Seamless Data Sync: Snowflake and AWS Glue Catalog with Iceberg Tables

Why Iceberg Tables in Snowflake?#

In recent years, data engineering has embraced table formats like Iceberg, Hudi, and Delta Lake, especially with the rise of the Lakehouse Architecture. These technologies combine the scalability and cost-effectiveness of object storage (e.g., S3) with the reliability and transactional capabilities of data warehouses.

Iceberg tables have become widely used due to their advanced features like atomic commits, schema evolution, and efficient data organization. By applying ACID (Atomicity, Consistency, Isolation, Durability) principles to object storage, Iceberg tables provide a robust solution for managing large-scale data workloads. Earlier this year, Snowflake introduced support for Apache Iceberg tables. This integration allows Snowflake users to leverage Iceberg tables directly within Snowflake, eliminating the need for complex workarounds or manual synchronization processes, which can increase operational complexity and data duplication.

The integration also ensures a Single Source of Truth (SSOT) for datasets, which can be used across different use cases and query engines (e.g., Spark, Trino), ensuring consistent and reliable data access throughout the organization.

Data Catalog - Hadoop vs Snowflake vs External?#

Snowflake offers different catalog options for integrating Iceberg tables, each with its own set of trade-offs and considerations.

Hadoop Catalog#

The simplest catalog for Iceberg is the Hadoop catalog. Despite its name, it is essentially a collection of files containing metadata on how to read the data files. This method provides direct access without relying on external catalogs like AWS Glue or Snowflake's internal catalog, simplifying the setup and allowing for straightforward integration with existing Hadoop-based environments. However, it is not recommended for production use due to its limitations in managing large-scale data operations and lack of advanced features.

Snowflake Catalog#

One option is to use Snowflake itself as the catalog, allowing seamless integration with Iceberg tables. With this approach, Snowflake manages all table maintenance operations, such as compaction and vacuuming. This simplifies data management tasks, but it comes with limitations. For instance, only Snowflake can write to Iceberg tables using this method, restricting compatibility with other data engines. Additionally, not all engines support Snowflake's SDK integration, further limiting interoperability.

AWS Glue Data Catalog#

Alternatively, organizations can opt for an external catalog like the AWS Glue Catalog. While this approach relinquishes Snowflake's control over table maintenance operations, it opens up opportunities for greater flexibility and interoperability. With an external catalog, cross-cutting company datasets can be connected for analytics, reading, and transforming purposes. This allows organizations to leverage the strengths of different data engines and tools, facilitating collaboration and data-driven decision-making across the enterprise.

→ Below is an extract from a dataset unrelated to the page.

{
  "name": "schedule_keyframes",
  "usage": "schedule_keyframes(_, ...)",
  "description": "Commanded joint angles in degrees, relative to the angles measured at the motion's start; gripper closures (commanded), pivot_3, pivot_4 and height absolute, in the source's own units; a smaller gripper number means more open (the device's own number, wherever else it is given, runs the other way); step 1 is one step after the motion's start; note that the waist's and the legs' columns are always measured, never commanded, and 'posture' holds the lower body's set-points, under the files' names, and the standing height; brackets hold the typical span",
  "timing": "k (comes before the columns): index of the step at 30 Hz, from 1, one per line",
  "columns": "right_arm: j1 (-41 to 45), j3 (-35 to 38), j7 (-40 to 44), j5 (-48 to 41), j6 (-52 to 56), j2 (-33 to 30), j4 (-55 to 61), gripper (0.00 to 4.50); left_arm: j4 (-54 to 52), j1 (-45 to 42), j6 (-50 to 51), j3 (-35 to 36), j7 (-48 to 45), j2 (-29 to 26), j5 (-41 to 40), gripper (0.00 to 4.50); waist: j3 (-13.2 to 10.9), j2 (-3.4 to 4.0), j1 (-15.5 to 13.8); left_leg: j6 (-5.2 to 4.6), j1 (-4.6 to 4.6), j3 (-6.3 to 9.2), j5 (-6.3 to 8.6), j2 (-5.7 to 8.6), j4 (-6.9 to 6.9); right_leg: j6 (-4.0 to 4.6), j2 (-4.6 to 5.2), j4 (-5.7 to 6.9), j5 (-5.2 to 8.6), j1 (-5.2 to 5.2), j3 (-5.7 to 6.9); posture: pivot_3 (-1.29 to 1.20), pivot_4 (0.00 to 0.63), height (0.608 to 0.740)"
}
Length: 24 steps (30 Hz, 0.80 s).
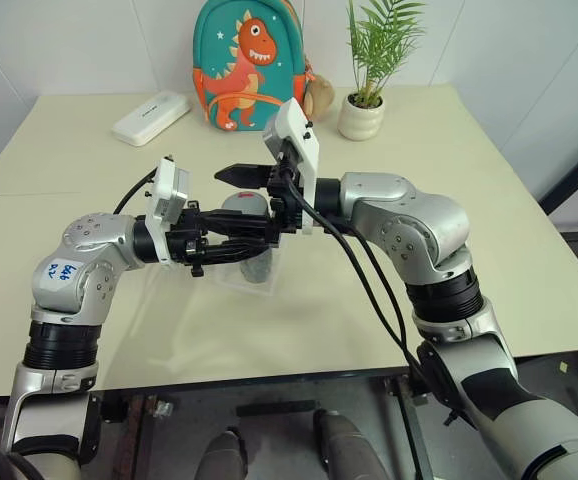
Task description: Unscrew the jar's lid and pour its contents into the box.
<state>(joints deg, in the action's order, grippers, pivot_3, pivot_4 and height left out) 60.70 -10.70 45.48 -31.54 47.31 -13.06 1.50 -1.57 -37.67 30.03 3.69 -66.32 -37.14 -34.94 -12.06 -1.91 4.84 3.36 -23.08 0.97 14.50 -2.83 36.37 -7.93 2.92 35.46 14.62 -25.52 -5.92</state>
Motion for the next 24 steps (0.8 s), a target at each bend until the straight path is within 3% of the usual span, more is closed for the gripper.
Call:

After carefully weighing the pros and cons of each option and recognizing the paramount importance of establishing a Single Source of Truth (SST) while avoiding vendor lock-in, therefore I've embraced the external catalog strategy.

AWS Glue Catalog Integration - Be 'stale' or refresh it by your own#

Snowflake's default behavior relies on SQL table ALTER ICEBERG TABLE <name> REFRESH commands to capture updates from Iceberg tables. However, this approach can lead to data becoming "stale" as it may not reflect the most recent changes in real-time.

Imagine a scenario where Iceberg tables are constantly receiving updates, especially in Data Streaming Processing cases. Despite these continuous updates, Snowflake only reflects the state of the table at the last refresh execution commit. This delay in synchronization means users might be working with outdated data, potentially impacting the accuracy and reliability of their analyses and decisions.

So, the question arises: Let's pass the ownership of executing this refresh operation for each table to users because reading? Of course not!

Workaround Solution#

To maintain a synchronized data environment, integrating the AWS Glue Data Catalog with Snowflake is essential. The diagram illustrates the process:

Glue Data Catalog: Central repository for dataset metadata. Updates to tables are registered here.
CloudWatch Rule: Monitors for table update events in the Glue Data Catalog and triggers the next step.
Lambda Function: Activated by the CloudWatch rule, this function executes a refresh operation in Snowflake.
Snowflake: Receives the refresh command from the Lambda function, keeping its metadata in sync with the Glue Data Catalog.

How It Works#

Update Table Events: Glue Data Catalog logs updates.
Trigger Lambda: CloudWatch rule triggers the Lambda function on detecting updates.
Execute Refresh: Lambda function refreshes Snowflake's metadata.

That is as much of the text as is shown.